Which is all great but it is also honestly exactly what Bong has previously handled in Snowpiercer, a movie that was shorter, more precise, cheaper and more compelling. And that’s not even the half of what Mickey 17 tries to corral because somewhere in there it has a few things to say about the struggle of technology versus nature (which Bong has also handled in the past), the fundamental precepts of dystopian narratives like control, surveillance and removal of basic freedoms from the masses in pursuit of their wholesale ownership and it is all wrapped around an infrequently comedic gimmick of having to manage two Pattinsons on the screen instead of one. And somehow it just doesn’t gel. The whole thing is languid, hamfisted, tonally repellent and uninteresting.

In fact, Bong’s Mickey 17 comes across as desperate and heavy-handed, much like Adam McKay’s Don’t Look Up came across a few years back when it was rejected on principle by audiences who refused to be beaten over the head with easily identifiable allegories and thinly-veiled stand-ins for contemporary politicians. However, what I think McKay’s movie had that Bong’s just does not was the freshness of not having directly repeated itself. Sure, Vice and The Big Short functioned as vicious satires on the Republican establishment and the greed of cowboy bankers that had precipitated the beginning of the avalanche of once-in-a-generation black swan events we are still living through, but in itself was sufficiently fresh or tangential to McKay’s work to elicit a positive response. Put simply, the movie was fun enough to counterbalance its quirks and instances of authorial overreach, whereas Mickey 17 is just weird, messy, busy and not compelling enough to sell me on the idea of paying attention to its disjointed and cacophonous shenanigans in hopes of them all coming together in the end. It’s just too much to ask.

Therefore, let this movie be a warning to all those filmmakers, like Sean Baker whose movie Anora just bagged a whole bunch of Oscars and is sure to see a handful of doors open for him in Hollywood, that this once-in-a-lifetime ride access pass to Tinseltown resources and a single-entry card to the good graces of big studio moguls ought not to be squandered on stuff they have done before. When the audience demands you come back onto the stage for encore, you don’t repeat a song you played as part of your set. You give the audience something great, something special, something unforgettable. You swing for the fences. Maybe play a cover of a classic they’ve never heard you play. Maybe reharmonize one of your biggest hits and see the audiences connect and understand that hearing this version of what they already know makes the experience special. But be careful of the medley trap. You might as well, like Bong Joon-ho, get lost in it and serve the world a barely passable collection of everything else they’ve heard before that doesn’t hold together as a single piece.
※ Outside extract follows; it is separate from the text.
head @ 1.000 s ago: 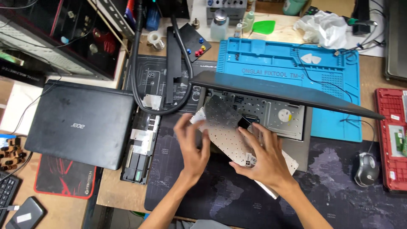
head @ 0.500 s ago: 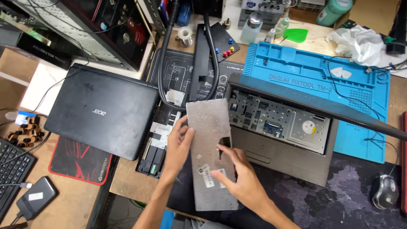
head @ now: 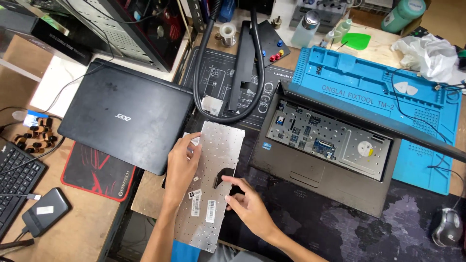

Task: Disassembling a laptop by removing the battery, keyboard, and internal screws

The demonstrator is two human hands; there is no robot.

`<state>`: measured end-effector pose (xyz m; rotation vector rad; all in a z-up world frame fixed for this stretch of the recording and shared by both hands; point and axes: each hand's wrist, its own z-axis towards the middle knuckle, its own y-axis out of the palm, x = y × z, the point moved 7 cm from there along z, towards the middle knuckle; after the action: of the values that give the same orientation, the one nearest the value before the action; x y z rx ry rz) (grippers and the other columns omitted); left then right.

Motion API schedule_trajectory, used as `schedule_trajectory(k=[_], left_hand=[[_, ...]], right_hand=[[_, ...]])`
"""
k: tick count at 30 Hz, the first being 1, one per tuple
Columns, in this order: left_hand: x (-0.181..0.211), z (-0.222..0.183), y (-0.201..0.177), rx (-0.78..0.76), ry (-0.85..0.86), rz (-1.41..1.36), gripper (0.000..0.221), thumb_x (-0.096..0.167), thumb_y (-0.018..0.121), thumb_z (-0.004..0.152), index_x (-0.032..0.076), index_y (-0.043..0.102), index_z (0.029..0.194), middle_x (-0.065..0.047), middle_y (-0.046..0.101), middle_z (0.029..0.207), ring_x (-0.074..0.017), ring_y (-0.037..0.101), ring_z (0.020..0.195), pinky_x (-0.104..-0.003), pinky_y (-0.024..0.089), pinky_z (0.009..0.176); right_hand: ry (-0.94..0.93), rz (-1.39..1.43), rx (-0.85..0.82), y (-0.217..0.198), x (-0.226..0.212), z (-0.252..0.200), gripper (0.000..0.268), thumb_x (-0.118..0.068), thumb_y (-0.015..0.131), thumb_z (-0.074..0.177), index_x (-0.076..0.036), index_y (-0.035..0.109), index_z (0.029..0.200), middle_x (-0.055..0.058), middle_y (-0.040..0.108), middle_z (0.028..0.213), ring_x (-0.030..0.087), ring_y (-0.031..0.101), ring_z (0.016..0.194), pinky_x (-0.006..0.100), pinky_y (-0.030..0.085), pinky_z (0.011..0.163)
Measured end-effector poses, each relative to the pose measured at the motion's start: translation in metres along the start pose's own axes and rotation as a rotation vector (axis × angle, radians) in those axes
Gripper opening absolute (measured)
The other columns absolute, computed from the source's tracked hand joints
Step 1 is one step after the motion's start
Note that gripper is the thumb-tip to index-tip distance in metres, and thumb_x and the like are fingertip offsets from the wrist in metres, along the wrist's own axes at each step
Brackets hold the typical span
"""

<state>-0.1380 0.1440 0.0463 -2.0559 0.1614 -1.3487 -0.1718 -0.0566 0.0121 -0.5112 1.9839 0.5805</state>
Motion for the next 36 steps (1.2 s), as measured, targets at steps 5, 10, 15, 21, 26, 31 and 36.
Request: schedule_trajectory(k=[5, 10, 15, 21, 26, 31, 36], left_hand=[[0.012, 0.025, -0.007, 0.002, 0.297, 0.328, 0.047, 0.001, 0.044, 0.095, 0.015, 0.058, 0.138, -0.012, 0.053, 0.109, -0.0325, 0.062, 0.081, -0.048, 0.05, 0.067], [0.003, 0.075, 0.013, 0.035, 0.565, 0.605, 0.077, -0.019, 0.047, 0.075, 0.019, 0.059, 0.141, -0.01, 0.038, 0.095, -0.031, 0.042, 0.081, -0.045, 0.044, 0.07], [0.025, 0.08, 0.016, 0.062, 0.693, 0.697, 0.047, -0.021, 0.042, 0.075, 0.011, 0.057, 0.106, -0.01, 0.038, 0.093, -0.029, 0.038, 0.08, -0.04, 0.038, 0.064], [0.064, 0.068, -0.003, -0.004, 0.713, 0.514, 0.018, 0.002, 0.059, 0.098, 0.015, 0.061, 0.11, -0.008, 0.039, 0.095, -0.0273, 0.042, 0.085, -0.04, 0.041, 0.072], [0.054, 0.072, -0.013, 0.007, 0.716, 0.471, 0.012, 0.012, 0.059, 0.102, 0.019, 0.065, 0.11, -0.005, 0.036, 0.093, -0.0276, 0.044, 0.085, -0.039, 0.042, 0.076], [0.036, 0.074, -0.01, 0.042, 0.703, 0.49, 0.015, 0.019, 0.058, 0.103, 0.029, 0.065, 0.112, -0.003, 0.035, 0.092, -0.0302, 0.049, 0.085, -0.039, 0.045, 0.077], [0.023, 0.07, 0.009, 0.005, 0.629, 0.493, 0.018, 0.019, 0.054, 0.104, 0.028, 0.063, 0.117, -0.005, 0.041, 0.091, -0.0311, 0.054, 0.084, -0.04, 0.047, 0.076]], right_hand=[[0.006, 0.023, 0.009, 0.004, 0.009, 0.01, 0.043, -0.01, 0.059, 0.095, -0.009, 0.059, 0.138, 0.003, 0.058, 0.149, 0.009, 0.063, 0.071, 0.025, 0.062, 0.078], [-0.027, 0.046, 0.041, 0.004, 0.012, 0.015, 0.042, -0.008, 0.061, 0.095, -0.008, 0.061, 0.137, 0.003, 0.059, 0.147, 0.01, 0.063, 0.071, 0.024, 0.06, 0.076], [0.04, 0.026, 0.032, 0.007, 0.007, 0.014, 0.041, -0.01, 0.061, 0.094, -0.011, 0.061, 0.136, 0.0, 0.06, 0.148, 0.01, 0.066, 0.071, 0.023, 0.06, 0.08], [0.01, 0.057, 0.048, 0.011, 0.004, 0.03, 0.044, -0.009, 0.062, 0.094, -0.01, 0.058, 0.139, 0.003, 0.06, 0.147, 0.011, 0.066, 0.073, 0.023, 0.059, 0.08], [-0.11, 0.102, 0.088, 0.017, 0.006, 0.063, 0.047, -0.001, 0.062, 0.094, -0.007, 0.058, 0.141, 0.008, 0.059, 0.135, 0.011, 0.068, 0.079, 0.027, 0.065, 0.076], [-0.183, 0.096, 0.151, 0.016, 0.008, 0.079, 0.049, 0.004, 0.059, 0.095, -0.006, 0.059, 0.143, 0.012, 0.057, 0.125, 0.014, 0.07, 0.084, 0.032, 0.067, 0.077], [-0.148, -0.138, 0.133, 0.009, -0.026, 0.066, 0.048, -0.004, 0.065, 0.095, -0.01, 0.054, 0.142, 0.023, 0.064, 0.124, 0.025, 0.076, 0.083, 0.038, 0.067, 0.077]])
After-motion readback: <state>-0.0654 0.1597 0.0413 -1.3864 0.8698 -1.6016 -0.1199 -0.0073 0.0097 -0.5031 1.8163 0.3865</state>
Thus, I don’t know what I should settle on here. Is Mickey 17 a free ride at an amusement park spent on going on a ride the filmmaker knows like the back of his hand? Is it an encore song where the band repeats their best hit beat for beat? Or is it a teenage boy’s chair covered in used closed that still, on the first glance, pass the sniff test? Or maybe, in a fit of meta-self-awareness, it is all three because not being able to decide which bits of his comfort zone Bong wanted to lean into was also part of the problem, just like it seems to be what I’m struggling here myself? But then again, I’m not the one with quarter of a billion dollars, my entire reputation and prospective Hollywood career on the line. I’m just a guy with a keyboard and a bunch of metaphors he cannot decide to whittle down. And here I was thinking that Bong Joon-ho was a guy who had at least a handful of projects sitting dormant in a in-case-of-Oscar-break-glass case. I might have been wrong all along. Mickey 17 suggests that the man who captured the moment in 2020 may have been a one-trick pony.